I loved the hell out of Xenoblade when I finally got around to playing one of the Wii’s crowning games, in its handheld release on Nintendo’s under-utilised New 3DS. I have, as a result, been quite interested to see how its successor on the Wii U would fare. It’s one of the last big games to be released for the Wii U, not just this year – but likely ever. And once again, it seems like a damned good reason to own a Nintendo machine. Here’s what critics have to say about the Nintendo-exclusive JRPG from the masters at Monolith Soft.
I have enjoyed Xenoblade Chronicles X so much that I am planning to start it all over again from the beginning, so I can really take my time with this absolutely gargantuan adventure, and I rarely feel that way about any game, let alone one I’ve been playing almost non-stop for a month. This is an essential purchase for all Wii U owners who love the JRPG genre.
Nevertheless, this is contemporary Japanese RPG-making at its boldest and most imaginative in years. For every cliché – the helium-voiced furry mascot who totters along behind your group, the incongruous, schizophrenic rock-cum-rap soundtrack – there’s an invention that hauls the open-world JRPG into the present, and then another that shunts it breezily into the future. Perhaps the game’s greatest achievement is that, over the course of this journey, you settle into Mira and, in that mystical way of all video game greats, Mira settles into you.

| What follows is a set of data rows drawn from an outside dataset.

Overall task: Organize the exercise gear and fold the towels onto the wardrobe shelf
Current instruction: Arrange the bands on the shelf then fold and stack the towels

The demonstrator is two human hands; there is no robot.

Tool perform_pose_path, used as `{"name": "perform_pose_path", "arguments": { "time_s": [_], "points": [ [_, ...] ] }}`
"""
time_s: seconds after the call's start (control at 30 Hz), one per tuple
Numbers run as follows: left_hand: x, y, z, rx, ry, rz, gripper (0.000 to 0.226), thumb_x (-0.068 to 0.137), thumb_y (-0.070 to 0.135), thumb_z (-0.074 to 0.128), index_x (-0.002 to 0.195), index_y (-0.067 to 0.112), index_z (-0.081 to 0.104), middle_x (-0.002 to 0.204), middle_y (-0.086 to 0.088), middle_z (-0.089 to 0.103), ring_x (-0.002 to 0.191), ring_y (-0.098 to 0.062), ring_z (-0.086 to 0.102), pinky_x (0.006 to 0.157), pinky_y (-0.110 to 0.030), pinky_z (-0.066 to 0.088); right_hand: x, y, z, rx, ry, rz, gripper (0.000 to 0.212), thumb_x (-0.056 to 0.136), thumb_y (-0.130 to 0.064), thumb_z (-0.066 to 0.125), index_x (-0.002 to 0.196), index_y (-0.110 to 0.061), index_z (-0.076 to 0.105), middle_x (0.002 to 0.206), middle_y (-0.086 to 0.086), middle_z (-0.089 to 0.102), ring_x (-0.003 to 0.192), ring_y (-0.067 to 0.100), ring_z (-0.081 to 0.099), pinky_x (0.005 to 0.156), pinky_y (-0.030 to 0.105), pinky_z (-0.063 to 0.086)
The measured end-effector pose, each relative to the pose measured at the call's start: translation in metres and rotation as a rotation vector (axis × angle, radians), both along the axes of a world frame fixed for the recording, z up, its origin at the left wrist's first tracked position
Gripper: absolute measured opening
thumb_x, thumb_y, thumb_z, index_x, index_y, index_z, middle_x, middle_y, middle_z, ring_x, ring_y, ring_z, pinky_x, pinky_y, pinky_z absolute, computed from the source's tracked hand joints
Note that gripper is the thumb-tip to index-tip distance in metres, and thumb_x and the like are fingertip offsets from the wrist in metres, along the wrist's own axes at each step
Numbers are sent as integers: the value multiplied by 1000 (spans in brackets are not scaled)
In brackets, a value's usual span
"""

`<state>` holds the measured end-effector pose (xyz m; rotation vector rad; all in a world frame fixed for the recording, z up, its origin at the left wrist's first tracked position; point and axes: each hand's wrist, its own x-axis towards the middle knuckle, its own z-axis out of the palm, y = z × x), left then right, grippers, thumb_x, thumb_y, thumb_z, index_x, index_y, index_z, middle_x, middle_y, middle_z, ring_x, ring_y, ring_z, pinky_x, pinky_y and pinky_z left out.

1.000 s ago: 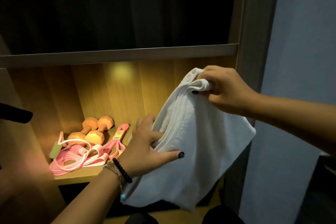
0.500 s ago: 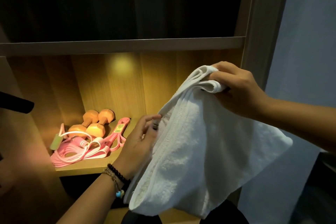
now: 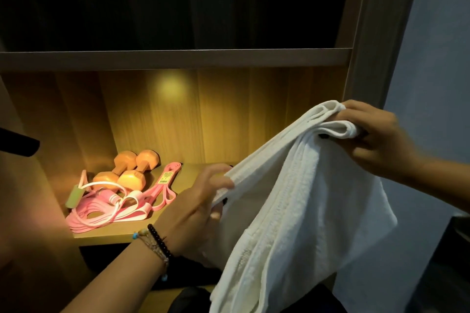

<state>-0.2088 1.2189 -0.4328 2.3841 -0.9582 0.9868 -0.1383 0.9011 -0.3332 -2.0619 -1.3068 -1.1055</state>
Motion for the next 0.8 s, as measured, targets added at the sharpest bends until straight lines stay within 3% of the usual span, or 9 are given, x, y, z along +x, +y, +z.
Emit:
{"name": "perform_pose_path", "arguments": {
  "time_s": [0.1,0.2,0.27,0.33,0.4,0.43,0.57,0.63,0.8],
  "points": [
    [-4,-4,-2,126,28,48,25,80,24,51,104,31,53,137,5,43,96,-19,61,62,-28,54,3,2,-2,37,67,-10,31,87,-28,58,107,-6,66,100,4,61,86,15,58,79,16,50],
    [-15,-20,-6,-205,386,17,26,80,37,48,93,38,70,113,16,61,95,-6,59,74,-25,49,7,8,-5,24,108,-46,25,84,-21,64,106,-10,67,100,-1,60,85,13,57,78,12,48],
    [-23,-37,-3,-308,655,7,37,78,70,43,87,46,70,99,18,63,91,-3,57,76,-27,47,8,14,-10,22,137,-80,25,81,-18,65,104,-8,69,99,-2,60,85,14,59,77,17,49],
    [-31,-56,-3,-154,777,96,68,57,96,39,102,50,63,113,20,50,101,-2,50,84,-23,45,6,17,-15,38,174,-108,26,82,-19,63,105,-9,69,99,-3,60,86,14,59,78,19,48],
    [-34,-71,-10,-16,813,220,92,51,92,54,129,45,46,128,18,33,117,-4,39,99,-25,41,3,18,-16,50,197,-129,28,82,-19,62,107,-8,69,101,-3,60,88,14,58,79,18,46],
    [-32,-78,-15,-14,779,261,86,58,82,62,132,41,45,128,17,31,119,-5,37,103,-26,39,2,16,-16,52,201,-137,28,83,-19,61,108,-7,68,101,-3,60,88,14,58,79,18,46],
    [-17,-85,-22,-161,560,276,22,88,38,58,108,30,63,108,12,47,102,-6,51,88,-20,44,3,5,-12,99,270,-221,20,88,-10,65,108,-15,64,103,-1,60,86,6,55,79,13,41],
    [-7,-76,-9,-158,507,249,19,90,35,55,106,28,63,102,11,50,93,-7,53,80,-21,44,3,-4,-6,141,368,-292,23,92,-8,60,108,-24,58,106,-5,57,87,5,53,78,13,38],
    [8,-44,50,45,463,169,29,90,40,57,109,20,65,105,2,63,98,-15,58,86,-33,45,-11,-13,14,156,514,-375,16,96,-28,53,108,-20,61,96,-7,59,86,15,56,77,33,45]
  ]
}}
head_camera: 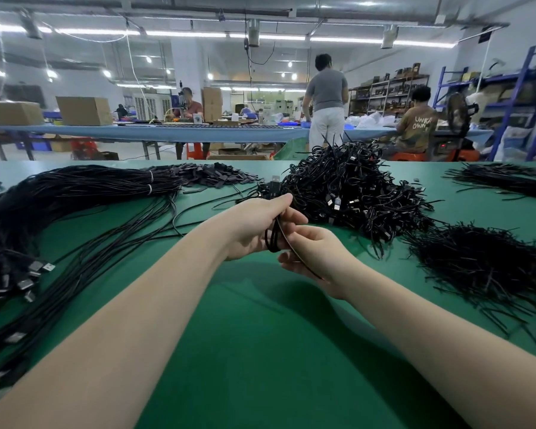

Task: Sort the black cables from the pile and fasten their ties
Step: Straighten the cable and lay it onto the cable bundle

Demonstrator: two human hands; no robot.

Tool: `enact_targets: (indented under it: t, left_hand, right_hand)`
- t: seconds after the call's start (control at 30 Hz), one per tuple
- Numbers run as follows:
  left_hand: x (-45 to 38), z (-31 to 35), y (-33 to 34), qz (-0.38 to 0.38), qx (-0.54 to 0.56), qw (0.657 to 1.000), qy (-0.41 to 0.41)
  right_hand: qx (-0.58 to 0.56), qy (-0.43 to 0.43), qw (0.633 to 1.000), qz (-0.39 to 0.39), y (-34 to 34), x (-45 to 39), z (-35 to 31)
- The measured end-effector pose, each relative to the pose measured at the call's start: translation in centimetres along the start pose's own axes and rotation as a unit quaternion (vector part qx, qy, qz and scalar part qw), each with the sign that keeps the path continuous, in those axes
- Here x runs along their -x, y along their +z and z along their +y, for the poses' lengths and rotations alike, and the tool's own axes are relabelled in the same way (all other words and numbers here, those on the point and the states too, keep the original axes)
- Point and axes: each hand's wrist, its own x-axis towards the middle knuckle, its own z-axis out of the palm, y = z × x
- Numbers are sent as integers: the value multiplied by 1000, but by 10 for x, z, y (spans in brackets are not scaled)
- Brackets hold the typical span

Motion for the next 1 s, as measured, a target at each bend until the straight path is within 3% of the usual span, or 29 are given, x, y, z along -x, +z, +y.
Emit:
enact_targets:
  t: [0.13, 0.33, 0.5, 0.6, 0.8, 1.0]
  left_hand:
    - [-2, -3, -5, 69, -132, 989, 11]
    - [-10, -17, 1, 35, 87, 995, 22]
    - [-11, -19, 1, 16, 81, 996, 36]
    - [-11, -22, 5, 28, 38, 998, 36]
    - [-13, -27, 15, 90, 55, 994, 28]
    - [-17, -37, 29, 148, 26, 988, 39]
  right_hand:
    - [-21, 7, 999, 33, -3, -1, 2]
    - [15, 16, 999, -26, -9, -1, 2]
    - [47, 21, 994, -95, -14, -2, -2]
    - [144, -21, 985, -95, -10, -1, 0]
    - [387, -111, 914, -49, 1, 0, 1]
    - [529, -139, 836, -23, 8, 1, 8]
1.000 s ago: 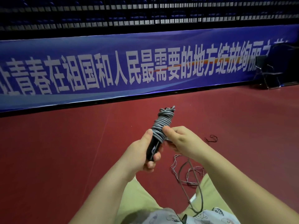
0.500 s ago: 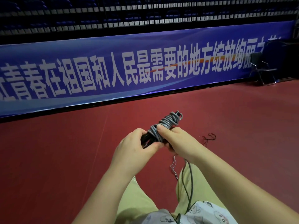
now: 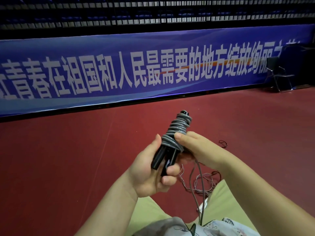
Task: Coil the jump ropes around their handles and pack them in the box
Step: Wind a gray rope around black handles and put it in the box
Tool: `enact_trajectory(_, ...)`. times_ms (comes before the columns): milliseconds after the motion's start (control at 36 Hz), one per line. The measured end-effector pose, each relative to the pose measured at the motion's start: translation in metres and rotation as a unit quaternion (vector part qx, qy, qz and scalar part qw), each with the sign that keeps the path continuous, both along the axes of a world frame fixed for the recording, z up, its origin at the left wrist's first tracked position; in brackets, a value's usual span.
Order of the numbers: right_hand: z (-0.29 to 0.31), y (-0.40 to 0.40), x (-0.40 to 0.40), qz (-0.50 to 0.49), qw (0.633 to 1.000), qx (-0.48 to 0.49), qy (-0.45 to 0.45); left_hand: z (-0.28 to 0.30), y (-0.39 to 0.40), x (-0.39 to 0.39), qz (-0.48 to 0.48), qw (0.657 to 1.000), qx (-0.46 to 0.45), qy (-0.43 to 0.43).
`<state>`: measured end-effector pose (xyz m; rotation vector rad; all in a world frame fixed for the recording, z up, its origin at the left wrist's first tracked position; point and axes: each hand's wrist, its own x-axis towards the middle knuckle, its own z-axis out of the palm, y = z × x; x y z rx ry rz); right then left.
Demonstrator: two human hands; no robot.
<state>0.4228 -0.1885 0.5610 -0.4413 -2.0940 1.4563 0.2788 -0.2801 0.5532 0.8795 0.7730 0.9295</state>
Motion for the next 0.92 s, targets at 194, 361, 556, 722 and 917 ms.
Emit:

Xenoblade Chronicles X is not so much “deep” as it is complex – a rich spider’s web of interconnected activities that will take hours to fully comprehend. Work is involved in fully grasping this whole show, but once you’ve finally sorted things out and taken advantage of the game’s ginormous virtual manual, there’s a wonderfully absorbing adventure lying in wait.
It’s a game that understands the importance of rewarding players for their personal investment, and it makes sure that, no matter how convoluted its design, no matter how lengthy its tangential content, the payoff is always worth the time and effort.
Xenoblade Chronicles X finds itself in a constant struggle between scale and bloat. When I crested over the game’s first mountaintop and saw a dinosaur drinking from a lake in the valley below, it was amazing — one of those rare video game moments that can be described as “epic” without hyperbole. But the UI is just one example of how X gets in its own way, hiding its beautiful world beneath overly complicated and under-explained systems that just don’t add enough. Monolith Soft has once more created something special under the Xenoblade name; it just happens to have buried that something special under a mountain of annoyances.
Xenoblade Chronicles X is a sensational game that will keep gamers busy for hours on end. Going into the game, gamers should be well aware that X does have a few flaws, namely the required side quests between story missions and a few graphical hiccups here and there. While these can be a bit annoying, getting past them is easy thanks to the engaging battle system, fantastic visuals and smartly implemented online system. X has a ton of content, even apart from the story, that will keep players busy for a long time. On my first play through of the game, it took me over 80 hours before I saw the end credits, and that was without delving super deep into any of the optional side quests. X is one of the deepest, most complex games that can be found on Wii U and you owe it to yourself to check it out.
This is one of the more interesting reviews I’ve done as of late because I know Xenoblade Chronicles X will be divisive. But it truly feels like an MMO world I’ve been living in for several weeks now. The more grimdark theme isn’t quite as charming as the original Xenoblade, but everything else makes up for it.